Molecular diagnosis refers to the application of molecular biology methods to detect changes in the structure or expression level of genetic material in patients to make a diagnosis. Molecular diagnosis is the main method for predictive diagnosis, which can be used for the diagnosis of individual genetic diseases and prenatal diagnosis. Molecular diagnosis mainly refers to the detection of genes encoding various structural proteins, enzymes, antigen antibodies, and immune active molecules related to diseases.

Reasonable specimen collection is crucial to ensure the integrity of the specimen and the accuracy of the qualitative/quantitative detection of nucleic acids. Specimens should be collected in strict accordance with appropriate biosafety guidelines.
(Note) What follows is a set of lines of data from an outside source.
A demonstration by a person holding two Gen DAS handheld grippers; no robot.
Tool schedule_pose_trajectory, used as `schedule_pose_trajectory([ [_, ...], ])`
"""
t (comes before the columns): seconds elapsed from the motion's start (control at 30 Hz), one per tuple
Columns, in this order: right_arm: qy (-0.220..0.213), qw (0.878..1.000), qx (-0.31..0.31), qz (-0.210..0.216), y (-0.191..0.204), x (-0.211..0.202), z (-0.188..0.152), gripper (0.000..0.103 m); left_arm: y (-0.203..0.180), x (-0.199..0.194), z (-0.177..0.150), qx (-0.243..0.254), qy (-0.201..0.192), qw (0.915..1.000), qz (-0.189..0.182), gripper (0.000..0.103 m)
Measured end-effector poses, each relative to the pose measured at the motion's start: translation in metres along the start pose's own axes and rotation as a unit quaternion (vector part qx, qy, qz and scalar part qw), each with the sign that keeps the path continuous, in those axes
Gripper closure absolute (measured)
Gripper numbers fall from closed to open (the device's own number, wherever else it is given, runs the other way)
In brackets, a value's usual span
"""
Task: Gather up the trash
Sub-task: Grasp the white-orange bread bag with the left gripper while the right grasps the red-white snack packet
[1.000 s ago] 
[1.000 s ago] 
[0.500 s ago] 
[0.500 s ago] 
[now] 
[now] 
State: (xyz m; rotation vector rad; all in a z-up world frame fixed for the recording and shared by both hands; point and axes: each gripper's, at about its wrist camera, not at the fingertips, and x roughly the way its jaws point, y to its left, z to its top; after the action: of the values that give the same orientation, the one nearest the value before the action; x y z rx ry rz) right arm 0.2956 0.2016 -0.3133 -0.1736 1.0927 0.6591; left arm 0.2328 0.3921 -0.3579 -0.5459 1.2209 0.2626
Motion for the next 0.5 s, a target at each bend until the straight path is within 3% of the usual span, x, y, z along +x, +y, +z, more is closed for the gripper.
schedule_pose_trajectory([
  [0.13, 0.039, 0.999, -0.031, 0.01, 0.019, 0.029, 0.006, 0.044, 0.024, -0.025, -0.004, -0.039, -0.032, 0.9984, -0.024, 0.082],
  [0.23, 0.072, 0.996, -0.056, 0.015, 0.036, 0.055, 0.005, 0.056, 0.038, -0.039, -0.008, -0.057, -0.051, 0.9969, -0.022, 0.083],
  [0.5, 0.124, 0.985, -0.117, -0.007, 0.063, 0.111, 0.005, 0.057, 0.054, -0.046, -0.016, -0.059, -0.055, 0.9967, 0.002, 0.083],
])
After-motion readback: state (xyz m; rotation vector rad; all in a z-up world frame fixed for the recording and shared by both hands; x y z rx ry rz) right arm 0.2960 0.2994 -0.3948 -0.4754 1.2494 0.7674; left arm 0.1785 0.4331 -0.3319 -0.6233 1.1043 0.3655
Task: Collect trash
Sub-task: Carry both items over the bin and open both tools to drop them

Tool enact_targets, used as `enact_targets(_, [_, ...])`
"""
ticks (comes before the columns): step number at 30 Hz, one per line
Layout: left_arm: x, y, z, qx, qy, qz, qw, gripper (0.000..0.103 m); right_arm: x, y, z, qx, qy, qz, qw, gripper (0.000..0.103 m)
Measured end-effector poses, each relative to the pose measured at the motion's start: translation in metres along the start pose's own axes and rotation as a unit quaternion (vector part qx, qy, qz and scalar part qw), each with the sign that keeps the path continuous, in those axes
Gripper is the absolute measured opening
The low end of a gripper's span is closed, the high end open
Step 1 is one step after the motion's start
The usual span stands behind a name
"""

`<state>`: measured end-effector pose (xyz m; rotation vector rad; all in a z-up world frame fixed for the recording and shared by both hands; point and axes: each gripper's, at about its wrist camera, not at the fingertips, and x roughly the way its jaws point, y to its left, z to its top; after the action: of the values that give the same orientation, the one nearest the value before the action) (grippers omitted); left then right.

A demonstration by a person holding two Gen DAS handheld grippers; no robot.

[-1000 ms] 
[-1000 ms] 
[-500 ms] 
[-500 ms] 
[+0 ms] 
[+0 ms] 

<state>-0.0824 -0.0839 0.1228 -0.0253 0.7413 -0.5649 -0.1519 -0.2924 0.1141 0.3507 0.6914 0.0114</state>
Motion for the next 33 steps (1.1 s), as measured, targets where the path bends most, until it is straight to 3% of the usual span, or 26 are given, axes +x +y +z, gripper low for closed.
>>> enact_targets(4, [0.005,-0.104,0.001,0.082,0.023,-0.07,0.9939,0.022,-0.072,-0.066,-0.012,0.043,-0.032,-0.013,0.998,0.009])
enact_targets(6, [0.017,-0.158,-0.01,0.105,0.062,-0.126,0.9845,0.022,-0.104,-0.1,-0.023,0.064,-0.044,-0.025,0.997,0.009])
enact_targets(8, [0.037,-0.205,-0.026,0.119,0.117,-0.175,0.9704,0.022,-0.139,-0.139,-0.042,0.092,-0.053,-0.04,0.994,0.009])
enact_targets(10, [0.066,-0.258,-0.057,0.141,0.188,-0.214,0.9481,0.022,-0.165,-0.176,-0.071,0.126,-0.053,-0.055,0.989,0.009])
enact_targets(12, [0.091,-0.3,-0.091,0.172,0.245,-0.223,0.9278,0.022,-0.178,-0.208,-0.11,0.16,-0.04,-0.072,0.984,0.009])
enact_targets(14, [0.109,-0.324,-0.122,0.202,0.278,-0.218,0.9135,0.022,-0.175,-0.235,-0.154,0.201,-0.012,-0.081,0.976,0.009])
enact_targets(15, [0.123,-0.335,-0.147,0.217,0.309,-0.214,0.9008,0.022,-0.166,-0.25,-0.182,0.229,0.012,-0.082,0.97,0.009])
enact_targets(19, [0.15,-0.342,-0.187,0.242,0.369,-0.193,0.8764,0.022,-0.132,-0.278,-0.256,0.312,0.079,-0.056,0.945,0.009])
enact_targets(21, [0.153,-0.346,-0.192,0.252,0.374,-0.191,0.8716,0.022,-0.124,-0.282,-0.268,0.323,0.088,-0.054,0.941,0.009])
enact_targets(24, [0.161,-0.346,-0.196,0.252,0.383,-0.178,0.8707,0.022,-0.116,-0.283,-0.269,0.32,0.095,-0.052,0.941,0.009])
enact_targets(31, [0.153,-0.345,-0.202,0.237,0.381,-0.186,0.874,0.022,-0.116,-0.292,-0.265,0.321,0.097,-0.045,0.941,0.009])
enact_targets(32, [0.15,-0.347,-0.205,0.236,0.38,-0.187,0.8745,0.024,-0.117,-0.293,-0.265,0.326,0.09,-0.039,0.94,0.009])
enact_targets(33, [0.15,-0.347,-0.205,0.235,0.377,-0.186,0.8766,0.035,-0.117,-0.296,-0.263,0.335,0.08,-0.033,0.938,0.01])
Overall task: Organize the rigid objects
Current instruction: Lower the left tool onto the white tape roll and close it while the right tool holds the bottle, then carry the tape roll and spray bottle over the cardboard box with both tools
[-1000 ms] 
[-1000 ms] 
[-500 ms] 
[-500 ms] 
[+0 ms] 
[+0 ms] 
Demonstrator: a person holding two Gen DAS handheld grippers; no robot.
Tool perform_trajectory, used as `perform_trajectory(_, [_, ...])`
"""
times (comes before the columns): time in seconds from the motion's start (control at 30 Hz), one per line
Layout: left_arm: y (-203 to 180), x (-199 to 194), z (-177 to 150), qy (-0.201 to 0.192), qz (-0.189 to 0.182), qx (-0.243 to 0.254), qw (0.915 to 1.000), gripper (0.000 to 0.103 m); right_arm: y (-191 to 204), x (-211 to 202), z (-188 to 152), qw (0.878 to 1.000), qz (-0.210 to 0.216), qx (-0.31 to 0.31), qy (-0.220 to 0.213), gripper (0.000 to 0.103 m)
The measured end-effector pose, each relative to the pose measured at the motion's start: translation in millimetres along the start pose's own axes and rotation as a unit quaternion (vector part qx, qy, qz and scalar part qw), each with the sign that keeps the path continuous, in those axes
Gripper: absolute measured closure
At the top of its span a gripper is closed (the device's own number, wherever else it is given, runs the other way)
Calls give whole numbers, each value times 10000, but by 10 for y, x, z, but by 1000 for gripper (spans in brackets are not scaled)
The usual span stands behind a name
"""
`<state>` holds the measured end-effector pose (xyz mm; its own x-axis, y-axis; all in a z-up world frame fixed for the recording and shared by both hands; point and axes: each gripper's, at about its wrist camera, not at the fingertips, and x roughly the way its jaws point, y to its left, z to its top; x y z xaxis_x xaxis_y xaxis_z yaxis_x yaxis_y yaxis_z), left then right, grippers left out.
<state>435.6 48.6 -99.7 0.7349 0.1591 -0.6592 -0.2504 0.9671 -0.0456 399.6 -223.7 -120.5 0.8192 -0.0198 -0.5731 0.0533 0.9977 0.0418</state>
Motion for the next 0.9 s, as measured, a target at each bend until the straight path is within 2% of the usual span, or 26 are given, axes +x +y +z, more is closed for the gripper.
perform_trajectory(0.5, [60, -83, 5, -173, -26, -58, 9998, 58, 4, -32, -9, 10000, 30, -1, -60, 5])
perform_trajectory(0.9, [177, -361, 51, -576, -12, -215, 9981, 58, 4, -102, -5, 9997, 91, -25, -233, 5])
Improper specimen handling can lead to nucleic acid degradation and erroneous patient test results.

1. Specimen identification

When collecting specimens, the identity of patients and their specimens should be clarified, and patient privacy should be fully respected. At the same time, medical personnel should be provided with reasonable and sufficient information related to testing and treatment. Specimens should be securely labelled, including at least: identification number, date and time of collection, name of the person collecting the specimen, source of the specimen, etc.

2. Application form information

The application form should include at least the following information: identification number, admission registration number, patient name, date of birth, gender, ethnicity, date of collection, type of specimen, relevant clinical and laboratory information, name of doctor, department of specimen collection, test application reasons, etc.

3. Specimen Collection

Relevant safety precautions should be followed when collecting human tissue or body fluid specimens, and gloves should be worn to prevent the spread of blood-borne pathogens in the specimens and prevent the specimens from being contaminated by the exfoliated cells of the handlers. Certain testing methods may require additional precautions and collection instructions, such as HPV testing, cervical specimens should be collected before the acetic acid test. When using different testing methods, laboratories should consider potential sources of interference and contamination, and properly instruct and train clinicians to collect samples according to the specific method or testing system's sample collection requirements. After the clinical laboratory receives the specimen, the specimen information should be input into the Laboratory Information System (LIS) as soon as possible, and the received specimen should be processed as soon as possible. Rejection should be considered if specimens exhibit conditions such as hemolysis, frozen blood, or improper labeling.